* Brief *
Copy each line of the material below that includes the string "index".

* Supplied information *
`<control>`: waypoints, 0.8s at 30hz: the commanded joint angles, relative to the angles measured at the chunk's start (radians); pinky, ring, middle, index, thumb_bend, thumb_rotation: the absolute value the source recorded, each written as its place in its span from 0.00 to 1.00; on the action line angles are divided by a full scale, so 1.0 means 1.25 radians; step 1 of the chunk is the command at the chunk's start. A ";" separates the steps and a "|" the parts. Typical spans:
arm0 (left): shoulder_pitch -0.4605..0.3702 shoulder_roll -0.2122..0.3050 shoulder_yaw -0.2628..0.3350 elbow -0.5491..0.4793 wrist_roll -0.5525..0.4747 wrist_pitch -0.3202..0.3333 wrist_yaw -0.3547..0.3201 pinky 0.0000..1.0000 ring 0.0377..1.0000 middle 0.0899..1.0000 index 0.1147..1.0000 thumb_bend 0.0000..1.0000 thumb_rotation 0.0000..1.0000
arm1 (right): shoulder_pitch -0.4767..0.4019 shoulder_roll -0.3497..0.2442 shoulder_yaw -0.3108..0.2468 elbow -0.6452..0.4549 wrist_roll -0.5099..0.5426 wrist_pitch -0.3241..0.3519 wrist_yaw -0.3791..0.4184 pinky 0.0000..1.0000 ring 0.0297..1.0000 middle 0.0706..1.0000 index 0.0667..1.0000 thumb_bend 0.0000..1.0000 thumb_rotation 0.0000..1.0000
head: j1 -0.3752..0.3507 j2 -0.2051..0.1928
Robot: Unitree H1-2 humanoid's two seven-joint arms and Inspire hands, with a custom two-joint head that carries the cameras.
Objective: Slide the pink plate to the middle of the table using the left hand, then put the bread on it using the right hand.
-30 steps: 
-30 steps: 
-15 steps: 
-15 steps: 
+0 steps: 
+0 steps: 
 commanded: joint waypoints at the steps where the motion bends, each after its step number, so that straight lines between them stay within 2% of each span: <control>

* Solution *
`<control>`: waypoints, 0.8s at 30hz: the commanded joint angles, relative to the angles measured at the chunk's start (radians); pinky, ring, middle, index, thumb_bend, thumb_rotation: the absolute value the source recorded, each written as its place in its span from 0.00 to 1.00; on the action line angles are divided by a full scale, so 1.0 means 1.25 radians; step 1 of the chunk is the command at the chunk's start. A ";" separates the steps and a "|" the parts. Typical spans:
arm0 (left): shoulder_pitch -0.4605..0.3702 shoulder_roll -0.2122..0.3050 shoulder_yaw -0.2628..0.3350 elbow -0.5491..0.4793 wrist_roll -0.5525..0.4747 wrist_pitch -0.3202..0.3333 wrist_yaw -0.3547..0.3201 pinky 0.0000..1.0000 ring 0.0377..1.0000 middle 0.0899..1.0000 index 0.1147..1.0000 thumb_bend 0.0000..1.0000 thumb_rotation 0.0000..1.0000
arm1 (right): shoulder_pitch -0.4767..0.4019 shoulder_roll -0.3497..0.2442 shoulder_yaw -0.3108..0.2468 elbow -0.6452..0.4549 wrist_roll -0.5099..0.5426 wrist_pitch -0.3241..0.3519 wrist_yaw -0.3791..0.4184 pinky 0.0000..1.0000 ring 0.0297..1.0000 middle 0.0706..1.0000 index 0.0667..1.0000 thumb_bend 0.0000..1.0000 thumb_rotation 0.0000..1.0000

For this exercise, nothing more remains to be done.